For the first time, McNeil also offered a possible motive for the attack -- an element previously notable by its absence. Although he acknowledged that "we don't know why he did it," McNeil added, "We think the motive was sex . . . and he intended to kill her. Then he was surprised the next day when he found out she was alive."

McNeil also stressed the victim's detailed description of the interior of Scott's car, given to investigators shortly after she was found dazed and bleeding and taken to a hospital. She later picked the car out of a parking lot and identified it as the vehicle in which she was raped and sodomized.

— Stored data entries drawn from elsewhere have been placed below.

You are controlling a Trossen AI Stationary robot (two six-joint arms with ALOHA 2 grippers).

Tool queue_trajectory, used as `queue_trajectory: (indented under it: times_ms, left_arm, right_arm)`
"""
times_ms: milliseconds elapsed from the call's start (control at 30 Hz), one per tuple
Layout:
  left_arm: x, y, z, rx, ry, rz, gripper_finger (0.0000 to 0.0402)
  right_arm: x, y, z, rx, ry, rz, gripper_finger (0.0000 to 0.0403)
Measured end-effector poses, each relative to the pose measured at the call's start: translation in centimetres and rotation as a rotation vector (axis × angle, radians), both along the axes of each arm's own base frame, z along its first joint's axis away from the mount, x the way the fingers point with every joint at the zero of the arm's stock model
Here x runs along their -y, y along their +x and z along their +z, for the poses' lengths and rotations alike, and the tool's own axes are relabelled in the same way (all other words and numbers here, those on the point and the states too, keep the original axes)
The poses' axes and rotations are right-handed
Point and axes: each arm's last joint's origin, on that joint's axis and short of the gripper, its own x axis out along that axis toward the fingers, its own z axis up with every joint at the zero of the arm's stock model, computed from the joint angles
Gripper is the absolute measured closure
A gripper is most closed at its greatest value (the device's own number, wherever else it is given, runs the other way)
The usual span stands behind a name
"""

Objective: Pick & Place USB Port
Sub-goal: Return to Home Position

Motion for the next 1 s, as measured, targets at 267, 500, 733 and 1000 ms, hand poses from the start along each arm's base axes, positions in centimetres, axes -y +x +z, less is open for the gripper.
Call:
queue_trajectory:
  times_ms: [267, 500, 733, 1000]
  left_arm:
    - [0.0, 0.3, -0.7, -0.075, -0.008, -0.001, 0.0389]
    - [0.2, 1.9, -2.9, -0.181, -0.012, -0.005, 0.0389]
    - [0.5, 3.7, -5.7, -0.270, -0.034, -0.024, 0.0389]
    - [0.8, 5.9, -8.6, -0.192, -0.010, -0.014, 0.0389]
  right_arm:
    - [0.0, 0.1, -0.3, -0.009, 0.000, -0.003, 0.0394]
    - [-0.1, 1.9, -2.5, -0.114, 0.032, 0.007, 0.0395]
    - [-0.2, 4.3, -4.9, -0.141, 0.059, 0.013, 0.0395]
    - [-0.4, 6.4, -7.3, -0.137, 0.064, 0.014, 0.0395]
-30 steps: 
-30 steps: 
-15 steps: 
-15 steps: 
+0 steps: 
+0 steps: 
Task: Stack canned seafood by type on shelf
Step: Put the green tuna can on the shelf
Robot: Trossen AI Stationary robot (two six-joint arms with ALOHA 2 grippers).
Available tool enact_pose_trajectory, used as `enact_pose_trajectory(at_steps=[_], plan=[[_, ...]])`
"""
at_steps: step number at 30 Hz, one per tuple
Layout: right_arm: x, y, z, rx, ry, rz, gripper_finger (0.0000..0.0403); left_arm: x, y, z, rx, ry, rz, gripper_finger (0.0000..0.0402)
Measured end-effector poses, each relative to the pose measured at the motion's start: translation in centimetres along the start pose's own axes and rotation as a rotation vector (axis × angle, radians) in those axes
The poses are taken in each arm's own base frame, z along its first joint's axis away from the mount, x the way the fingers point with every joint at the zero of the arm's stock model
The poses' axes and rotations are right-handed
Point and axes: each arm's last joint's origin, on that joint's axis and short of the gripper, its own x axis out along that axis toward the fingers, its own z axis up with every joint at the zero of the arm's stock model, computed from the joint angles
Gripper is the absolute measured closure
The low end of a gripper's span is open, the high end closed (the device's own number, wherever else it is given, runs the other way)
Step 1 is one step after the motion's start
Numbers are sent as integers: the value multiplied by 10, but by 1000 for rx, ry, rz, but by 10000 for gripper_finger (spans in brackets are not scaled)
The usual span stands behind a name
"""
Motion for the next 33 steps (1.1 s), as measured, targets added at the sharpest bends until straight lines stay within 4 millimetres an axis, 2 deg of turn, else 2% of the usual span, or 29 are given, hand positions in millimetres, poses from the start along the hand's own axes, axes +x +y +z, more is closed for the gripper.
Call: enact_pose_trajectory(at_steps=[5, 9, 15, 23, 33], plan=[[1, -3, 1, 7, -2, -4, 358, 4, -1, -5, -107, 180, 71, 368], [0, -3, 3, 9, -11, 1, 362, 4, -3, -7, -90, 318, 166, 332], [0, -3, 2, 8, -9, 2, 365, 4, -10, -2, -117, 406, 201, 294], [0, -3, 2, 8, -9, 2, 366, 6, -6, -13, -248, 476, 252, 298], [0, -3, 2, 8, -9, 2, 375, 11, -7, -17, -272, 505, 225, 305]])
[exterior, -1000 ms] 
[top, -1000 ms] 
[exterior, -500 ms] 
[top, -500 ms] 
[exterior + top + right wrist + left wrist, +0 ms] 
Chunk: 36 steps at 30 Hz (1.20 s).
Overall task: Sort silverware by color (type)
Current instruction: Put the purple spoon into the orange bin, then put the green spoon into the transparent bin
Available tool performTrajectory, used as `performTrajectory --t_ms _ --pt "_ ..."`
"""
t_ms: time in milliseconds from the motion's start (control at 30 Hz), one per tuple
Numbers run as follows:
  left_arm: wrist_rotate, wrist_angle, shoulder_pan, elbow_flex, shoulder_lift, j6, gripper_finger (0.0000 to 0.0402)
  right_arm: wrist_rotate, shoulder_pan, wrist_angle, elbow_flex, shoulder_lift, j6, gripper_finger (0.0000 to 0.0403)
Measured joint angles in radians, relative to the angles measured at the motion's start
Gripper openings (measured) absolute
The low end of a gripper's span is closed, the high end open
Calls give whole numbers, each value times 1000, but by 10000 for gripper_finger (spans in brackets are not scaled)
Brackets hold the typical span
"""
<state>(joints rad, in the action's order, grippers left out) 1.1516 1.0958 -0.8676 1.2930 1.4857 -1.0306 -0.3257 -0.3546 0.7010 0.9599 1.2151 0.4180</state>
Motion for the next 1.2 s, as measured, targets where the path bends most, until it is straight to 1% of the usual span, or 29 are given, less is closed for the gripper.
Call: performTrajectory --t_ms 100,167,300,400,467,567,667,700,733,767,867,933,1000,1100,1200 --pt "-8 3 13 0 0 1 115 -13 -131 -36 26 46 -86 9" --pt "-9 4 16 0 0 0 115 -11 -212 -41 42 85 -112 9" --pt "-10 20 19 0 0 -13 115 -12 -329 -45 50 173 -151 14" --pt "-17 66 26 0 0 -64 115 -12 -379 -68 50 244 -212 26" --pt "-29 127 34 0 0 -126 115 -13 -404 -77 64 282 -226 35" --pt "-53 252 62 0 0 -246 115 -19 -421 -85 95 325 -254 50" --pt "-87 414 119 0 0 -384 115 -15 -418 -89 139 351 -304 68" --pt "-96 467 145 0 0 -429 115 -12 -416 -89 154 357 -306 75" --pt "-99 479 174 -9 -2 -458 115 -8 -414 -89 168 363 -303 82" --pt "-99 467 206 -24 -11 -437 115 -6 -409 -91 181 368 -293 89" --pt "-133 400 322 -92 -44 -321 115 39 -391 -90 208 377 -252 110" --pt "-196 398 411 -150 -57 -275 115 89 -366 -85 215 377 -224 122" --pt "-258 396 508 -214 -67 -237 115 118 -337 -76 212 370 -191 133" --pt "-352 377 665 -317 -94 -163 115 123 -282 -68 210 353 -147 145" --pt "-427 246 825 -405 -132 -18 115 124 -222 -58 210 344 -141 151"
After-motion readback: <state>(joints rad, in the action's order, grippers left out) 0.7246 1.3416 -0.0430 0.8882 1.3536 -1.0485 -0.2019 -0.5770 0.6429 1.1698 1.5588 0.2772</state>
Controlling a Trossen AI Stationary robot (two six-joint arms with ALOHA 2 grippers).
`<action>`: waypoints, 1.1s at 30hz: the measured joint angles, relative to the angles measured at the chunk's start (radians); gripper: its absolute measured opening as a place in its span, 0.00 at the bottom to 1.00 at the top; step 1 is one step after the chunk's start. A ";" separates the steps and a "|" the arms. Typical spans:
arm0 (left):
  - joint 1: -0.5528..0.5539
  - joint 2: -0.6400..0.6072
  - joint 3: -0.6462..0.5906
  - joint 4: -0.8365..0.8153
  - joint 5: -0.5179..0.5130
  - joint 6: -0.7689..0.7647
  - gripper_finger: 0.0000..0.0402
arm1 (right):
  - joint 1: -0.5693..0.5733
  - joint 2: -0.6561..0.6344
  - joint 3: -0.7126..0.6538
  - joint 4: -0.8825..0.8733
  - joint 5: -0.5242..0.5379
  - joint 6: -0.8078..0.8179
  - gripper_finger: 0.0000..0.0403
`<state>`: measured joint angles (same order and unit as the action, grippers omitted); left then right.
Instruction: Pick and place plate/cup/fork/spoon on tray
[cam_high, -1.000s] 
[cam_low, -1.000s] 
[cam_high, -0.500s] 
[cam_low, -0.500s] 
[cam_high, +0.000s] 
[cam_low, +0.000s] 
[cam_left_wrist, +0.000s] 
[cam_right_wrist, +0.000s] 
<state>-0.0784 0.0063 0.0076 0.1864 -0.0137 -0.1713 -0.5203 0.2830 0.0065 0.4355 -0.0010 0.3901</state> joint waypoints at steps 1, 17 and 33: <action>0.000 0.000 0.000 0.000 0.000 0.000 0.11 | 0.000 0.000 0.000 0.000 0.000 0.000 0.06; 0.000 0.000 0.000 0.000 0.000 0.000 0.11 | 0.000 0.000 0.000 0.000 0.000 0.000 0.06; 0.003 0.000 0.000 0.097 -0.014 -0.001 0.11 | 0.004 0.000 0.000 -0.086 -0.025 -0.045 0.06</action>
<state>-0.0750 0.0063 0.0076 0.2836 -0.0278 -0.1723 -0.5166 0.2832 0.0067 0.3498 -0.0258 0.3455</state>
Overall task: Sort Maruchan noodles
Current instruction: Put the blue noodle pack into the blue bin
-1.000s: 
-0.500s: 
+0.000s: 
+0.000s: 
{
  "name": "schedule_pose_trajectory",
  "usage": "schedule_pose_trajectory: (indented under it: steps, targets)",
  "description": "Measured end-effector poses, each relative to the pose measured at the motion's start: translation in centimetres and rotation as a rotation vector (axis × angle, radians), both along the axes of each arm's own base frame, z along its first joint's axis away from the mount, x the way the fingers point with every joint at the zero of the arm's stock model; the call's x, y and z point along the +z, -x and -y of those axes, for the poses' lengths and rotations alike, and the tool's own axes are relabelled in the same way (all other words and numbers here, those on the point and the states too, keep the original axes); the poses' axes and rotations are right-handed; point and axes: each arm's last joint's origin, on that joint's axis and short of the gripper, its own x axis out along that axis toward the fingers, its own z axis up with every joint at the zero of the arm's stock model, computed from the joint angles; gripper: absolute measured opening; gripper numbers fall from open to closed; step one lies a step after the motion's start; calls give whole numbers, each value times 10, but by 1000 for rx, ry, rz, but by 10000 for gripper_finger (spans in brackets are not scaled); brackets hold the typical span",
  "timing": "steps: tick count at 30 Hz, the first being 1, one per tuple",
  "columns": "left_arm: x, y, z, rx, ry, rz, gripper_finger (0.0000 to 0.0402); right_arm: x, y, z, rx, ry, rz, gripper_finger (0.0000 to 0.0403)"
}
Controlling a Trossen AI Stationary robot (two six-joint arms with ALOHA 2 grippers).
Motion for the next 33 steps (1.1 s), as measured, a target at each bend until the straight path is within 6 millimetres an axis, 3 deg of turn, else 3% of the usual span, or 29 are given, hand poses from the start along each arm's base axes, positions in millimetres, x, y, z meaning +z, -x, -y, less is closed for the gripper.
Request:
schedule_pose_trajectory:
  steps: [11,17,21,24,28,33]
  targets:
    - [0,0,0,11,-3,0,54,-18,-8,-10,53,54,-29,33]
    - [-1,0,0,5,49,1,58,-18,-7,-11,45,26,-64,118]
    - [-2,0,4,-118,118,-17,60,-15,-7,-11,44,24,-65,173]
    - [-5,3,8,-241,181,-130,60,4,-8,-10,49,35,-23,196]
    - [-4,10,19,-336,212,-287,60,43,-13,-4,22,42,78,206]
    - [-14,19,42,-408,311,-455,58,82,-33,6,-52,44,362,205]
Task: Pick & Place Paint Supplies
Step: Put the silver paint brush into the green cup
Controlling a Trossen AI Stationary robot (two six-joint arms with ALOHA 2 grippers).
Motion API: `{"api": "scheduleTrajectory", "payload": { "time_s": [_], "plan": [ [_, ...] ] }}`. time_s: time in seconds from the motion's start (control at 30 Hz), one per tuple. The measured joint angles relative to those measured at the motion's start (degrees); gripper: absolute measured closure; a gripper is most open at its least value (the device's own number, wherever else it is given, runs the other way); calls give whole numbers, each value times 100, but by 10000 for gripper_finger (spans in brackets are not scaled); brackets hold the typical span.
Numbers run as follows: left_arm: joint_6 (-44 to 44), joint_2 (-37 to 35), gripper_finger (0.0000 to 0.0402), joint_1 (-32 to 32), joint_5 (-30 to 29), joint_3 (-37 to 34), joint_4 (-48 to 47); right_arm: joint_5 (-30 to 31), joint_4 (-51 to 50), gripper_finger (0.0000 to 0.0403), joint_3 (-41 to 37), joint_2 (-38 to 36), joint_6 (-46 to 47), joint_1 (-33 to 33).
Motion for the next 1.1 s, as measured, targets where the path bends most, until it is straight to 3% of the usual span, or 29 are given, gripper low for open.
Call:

The victim "clearly was with Corporal Scott that night and Cynthia Ausby was not," McNeil said.

Leino hammered at the police agencies involved in the investigation of Scott, accusing them of settling on him prematurely because he was a convenient suspect and they could make a plausible case against him.

He chided them for not having seized all of the clothing Scott had worn the night of the attack; for not taking photographs that supported agents' testimony that the front passenger seat of Scott's car, where the rape is alleged to have occurred, appeared to have been wiped down; and for concluding on the basis of a composite sketch that Leino said resembled a "generic" black man that Scott was a suspect.

"They either didn't go far enough or they didn't want to go far enough or Lindsey Scott is innocent," he said.

Leino emphasized the absence of incriminating evidence, pointing out that the one Negroid hair found on the woman's clothing was not Scott's or his wife's. He added: "How can it be that there's not a drop of blood . . . not a speck" on Scott's clothing. The woman was cut deeply in the neck and a doctor testified that she bled profusely.